Так Харлампий Ермаков перестал быть единственным прототипом Абрама Ермакова. Поразмыслив, Михаил отказался и от намерения дать главному герою эту фамилию. Отчасти на него повлиял ночной разговор с Харлампием, когда он понял, чем такое отождествление может тому угрожать, отчасти — сам Михаил уже не считал возможным заимствовать столь знаменитую на Верхнем Дону фамилию, если жизнь ее настоящего обладателя уже не совпадала с жизнью героя.

Перебрав не один десяток фамилий, Михаил наконец остановился на одной, похожей на его собственную и имеющей на Дону мятежную славу, хотя и не такую громкую, как у Ермакова, — Мелехов. Был в 21-м году на Верхнем Дону такой атаман Федор Мелихов, восставший против большевиков.

15 ноября 1926 года Михаил вывел вверху большого листа бумаги:

ТИХИЙ ДОН
Роман
Часть первая
I

и написал первые, черновые строки романа:

«Мелеховский двор на самом краю станицы. Воротца со скотиньего база ведут к Дону. Крутой восьмисаженный спуск, и вот вода: над берегом бледно-голубые, крашенные прозеленью глыбы мела, затейливо точеная галька, ракушки и перекипающее под ветром вороненой рябью стремя Дона.

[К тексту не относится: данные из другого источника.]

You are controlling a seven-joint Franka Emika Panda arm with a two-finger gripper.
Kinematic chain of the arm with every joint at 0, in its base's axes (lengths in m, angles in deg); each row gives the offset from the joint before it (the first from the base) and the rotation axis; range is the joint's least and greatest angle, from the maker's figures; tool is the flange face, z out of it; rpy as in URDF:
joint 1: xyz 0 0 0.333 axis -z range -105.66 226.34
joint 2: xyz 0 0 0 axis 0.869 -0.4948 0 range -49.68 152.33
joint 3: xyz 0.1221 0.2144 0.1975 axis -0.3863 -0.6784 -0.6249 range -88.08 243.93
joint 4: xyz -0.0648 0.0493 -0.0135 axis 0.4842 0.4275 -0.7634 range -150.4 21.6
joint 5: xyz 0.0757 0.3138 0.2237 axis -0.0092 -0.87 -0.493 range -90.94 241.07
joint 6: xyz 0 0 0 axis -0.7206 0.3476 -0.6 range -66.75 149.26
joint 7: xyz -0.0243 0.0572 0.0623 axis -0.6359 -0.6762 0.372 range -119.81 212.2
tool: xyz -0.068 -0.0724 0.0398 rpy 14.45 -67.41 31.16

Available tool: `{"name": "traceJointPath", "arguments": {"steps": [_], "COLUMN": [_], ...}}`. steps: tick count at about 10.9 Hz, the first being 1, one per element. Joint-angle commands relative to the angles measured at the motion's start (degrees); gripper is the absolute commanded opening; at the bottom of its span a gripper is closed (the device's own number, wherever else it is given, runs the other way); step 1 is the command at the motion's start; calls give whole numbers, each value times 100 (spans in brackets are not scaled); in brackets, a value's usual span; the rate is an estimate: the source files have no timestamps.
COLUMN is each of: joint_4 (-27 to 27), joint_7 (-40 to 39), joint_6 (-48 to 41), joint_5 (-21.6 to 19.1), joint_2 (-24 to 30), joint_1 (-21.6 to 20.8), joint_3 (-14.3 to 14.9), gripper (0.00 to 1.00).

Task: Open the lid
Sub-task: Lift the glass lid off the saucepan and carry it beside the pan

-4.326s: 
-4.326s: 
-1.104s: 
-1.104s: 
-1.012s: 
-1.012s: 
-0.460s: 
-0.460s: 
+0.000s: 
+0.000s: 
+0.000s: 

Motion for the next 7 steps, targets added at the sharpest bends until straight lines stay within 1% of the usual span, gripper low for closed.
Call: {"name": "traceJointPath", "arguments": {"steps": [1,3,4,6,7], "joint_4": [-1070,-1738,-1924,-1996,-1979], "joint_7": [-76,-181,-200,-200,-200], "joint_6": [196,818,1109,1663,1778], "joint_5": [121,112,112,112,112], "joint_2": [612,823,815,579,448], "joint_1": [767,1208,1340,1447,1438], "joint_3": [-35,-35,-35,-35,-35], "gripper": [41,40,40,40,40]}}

Это к северу, а на восток за гумном, обнесенным красноталовыми плетнями, Гетманский шлях лежит через станицу, над шляхом пахучая полынная проседь, истоптанный конскими копытами живущой придорожник, часовенка на развилке и задернутая тягучим маревом степь.

В последнюю турецкую кампанию вернулся в станицу тогда еще молодой казак Мелехов Прокофий. Из Туретчины привел он с собой жену, маленькую, закутанную в шаль женщину…»

VIII

20 января 1927 года, на другой день после Крещения, Харлампий Ермаков был снова арестован. Первые несколько дней его содержали в изоляторе ДонГПУ, в Вешенской. Однажды его вызвал на допрос чекист, сильно смахивающий на полковника Корниловского полка, которого Харлампий зарубил в Северной Таврии — с подбритыми «по-англицки» усиками, торчащими из ноздрей, словно две сопли.